INTERNATIONAL COAL NEWS

Coal-to-Liquids research progresses

RESEARCH funded by the US Department of Energy is tweaking an old technology to develop new suppl...

Angie Tomlinson

Two projects managed by the Office of Fossil Energy's National Energy Technology Laboratory (NETL) use a proprietary technology developed by Oklahoma-based Syntroleum to convert raw fossil fuels into either hydrogen or high hydrogen-content liquids, such as ultra-clean diesel.

Earlier this year the DOE awarded funding of about $US4.3 million for a $5.4 million project that would further develop Syntroleum’s technology to produce either hydrogen or high hydrogen-content, ultra-clean liquid fuels from coal – dubbed coal-to-liquids (CTL).

The funding was part of a broader award of $62.4 million for 32 US clean coal research projects.

In the DOE-funded clean coal-to-liquids project a cobalt-based FT catalyst will be assessed for converting coal-derived synthesis gas to high hydrogen-content liquids, with an eye to producing research quantities of these liquids.

Researchers will evaluate commercially available coal gasification and synthesis gas clean-up technologies. They then will seek to integrate these technologies with Syntroleum’s cobalt-catalyst-based FT process as a precursor to an eventual commercial-scale CTL plant.

In addition, engineering and economic analysis will be undertaken to assess the commercial feasibility of such a plant in a coal-producing state.

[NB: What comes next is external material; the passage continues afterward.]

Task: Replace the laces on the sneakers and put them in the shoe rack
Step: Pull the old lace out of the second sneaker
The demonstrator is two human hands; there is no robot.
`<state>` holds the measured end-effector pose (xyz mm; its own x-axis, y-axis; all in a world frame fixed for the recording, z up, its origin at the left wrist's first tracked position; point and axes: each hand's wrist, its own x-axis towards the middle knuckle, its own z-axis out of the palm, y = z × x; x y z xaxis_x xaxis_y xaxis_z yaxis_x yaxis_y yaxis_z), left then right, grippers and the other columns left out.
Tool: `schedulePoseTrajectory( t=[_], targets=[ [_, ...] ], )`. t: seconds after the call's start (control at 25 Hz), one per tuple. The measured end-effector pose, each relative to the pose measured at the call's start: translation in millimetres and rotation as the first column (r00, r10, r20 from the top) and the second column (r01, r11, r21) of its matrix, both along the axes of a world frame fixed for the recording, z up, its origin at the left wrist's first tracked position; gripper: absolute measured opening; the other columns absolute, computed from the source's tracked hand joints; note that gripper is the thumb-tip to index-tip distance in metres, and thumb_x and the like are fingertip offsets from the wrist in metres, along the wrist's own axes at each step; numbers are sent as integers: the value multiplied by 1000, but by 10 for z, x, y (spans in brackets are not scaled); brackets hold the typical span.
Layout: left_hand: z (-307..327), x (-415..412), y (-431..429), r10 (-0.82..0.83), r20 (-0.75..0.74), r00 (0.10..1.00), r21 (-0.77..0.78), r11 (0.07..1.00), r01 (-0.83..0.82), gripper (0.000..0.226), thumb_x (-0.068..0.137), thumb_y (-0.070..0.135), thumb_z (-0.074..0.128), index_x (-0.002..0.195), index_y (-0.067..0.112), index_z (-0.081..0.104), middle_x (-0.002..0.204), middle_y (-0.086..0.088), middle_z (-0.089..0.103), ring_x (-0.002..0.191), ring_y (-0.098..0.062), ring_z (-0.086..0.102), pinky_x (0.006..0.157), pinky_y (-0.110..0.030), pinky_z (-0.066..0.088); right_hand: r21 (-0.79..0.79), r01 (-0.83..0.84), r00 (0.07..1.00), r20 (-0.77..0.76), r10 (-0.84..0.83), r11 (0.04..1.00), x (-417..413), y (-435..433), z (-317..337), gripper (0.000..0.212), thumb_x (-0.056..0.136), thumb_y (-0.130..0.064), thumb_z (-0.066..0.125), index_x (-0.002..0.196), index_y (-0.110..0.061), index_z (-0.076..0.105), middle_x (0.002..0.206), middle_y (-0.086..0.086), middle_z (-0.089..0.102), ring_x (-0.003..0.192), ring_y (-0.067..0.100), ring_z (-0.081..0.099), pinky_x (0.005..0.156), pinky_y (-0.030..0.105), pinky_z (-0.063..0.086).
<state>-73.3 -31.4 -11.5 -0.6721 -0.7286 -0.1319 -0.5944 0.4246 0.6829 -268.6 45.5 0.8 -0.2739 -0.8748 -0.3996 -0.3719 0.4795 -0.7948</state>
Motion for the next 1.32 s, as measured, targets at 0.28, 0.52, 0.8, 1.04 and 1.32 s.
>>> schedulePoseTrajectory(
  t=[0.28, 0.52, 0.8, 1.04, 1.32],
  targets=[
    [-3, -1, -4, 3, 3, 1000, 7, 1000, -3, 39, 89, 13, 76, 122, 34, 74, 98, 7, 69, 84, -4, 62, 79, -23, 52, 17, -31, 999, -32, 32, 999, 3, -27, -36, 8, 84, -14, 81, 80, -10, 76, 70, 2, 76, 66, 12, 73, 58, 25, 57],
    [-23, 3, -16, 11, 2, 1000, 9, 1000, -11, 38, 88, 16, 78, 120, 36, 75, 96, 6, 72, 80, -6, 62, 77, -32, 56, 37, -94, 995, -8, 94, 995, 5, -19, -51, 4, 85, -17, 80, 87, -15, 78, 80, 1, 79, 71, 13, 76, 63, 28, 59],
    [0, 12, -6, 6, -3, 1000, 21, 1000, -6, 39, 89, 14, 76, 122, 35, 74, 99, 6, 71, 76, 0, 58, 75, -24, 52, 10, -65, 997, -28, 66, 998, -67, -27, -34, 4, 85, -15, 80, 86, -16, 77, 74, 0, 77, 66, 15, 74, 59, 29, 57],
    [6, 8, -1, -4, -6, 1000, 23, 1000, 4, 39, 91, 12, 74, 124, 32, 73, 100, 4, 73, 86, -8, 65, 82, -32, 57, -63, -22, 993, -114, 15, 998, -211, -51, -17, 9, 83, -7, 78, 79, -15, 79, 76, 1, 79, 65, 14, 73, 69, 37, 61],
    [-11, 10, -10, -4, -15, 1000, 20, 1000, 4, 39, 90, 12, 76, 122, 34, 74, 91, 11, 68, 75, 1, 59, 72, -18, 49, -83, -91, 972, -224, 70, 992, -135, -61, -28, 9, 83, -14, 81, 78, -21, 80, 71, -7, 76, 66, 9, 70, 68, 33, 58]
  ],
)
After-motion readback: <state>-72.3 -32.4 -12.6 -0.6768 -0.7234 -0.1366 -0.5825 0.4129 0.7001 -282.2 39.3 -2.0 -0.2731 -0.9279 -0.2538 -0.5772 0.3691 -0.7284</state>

The 24-month CTL project will field-test research quantities of the liquids produced from coal-derived synthesis gas using the cobalt-catalyst FT process.

The research volumes of coal-derived liquids produced during the project will be further processed into a range of products for end-use studies.

These studies will include evaluation of these high hydrogen-content liquid fuels, such as:

No. 2 diesel product demonstrated as an ultra-clean transportation fuel in a coal-bearing state;

Fuel for specialised Land and Sea Special Operations vehicles for the military; and

Feedstock to a reforming unit to produce hydrogen.

Such field tests are intended to enhance public awareness and market acceptance of the environmental and energy security benefits of CTL transportation fuels and the potential for using these fuels as an easily handled source of hydrogen in reformer/fuel cell systems.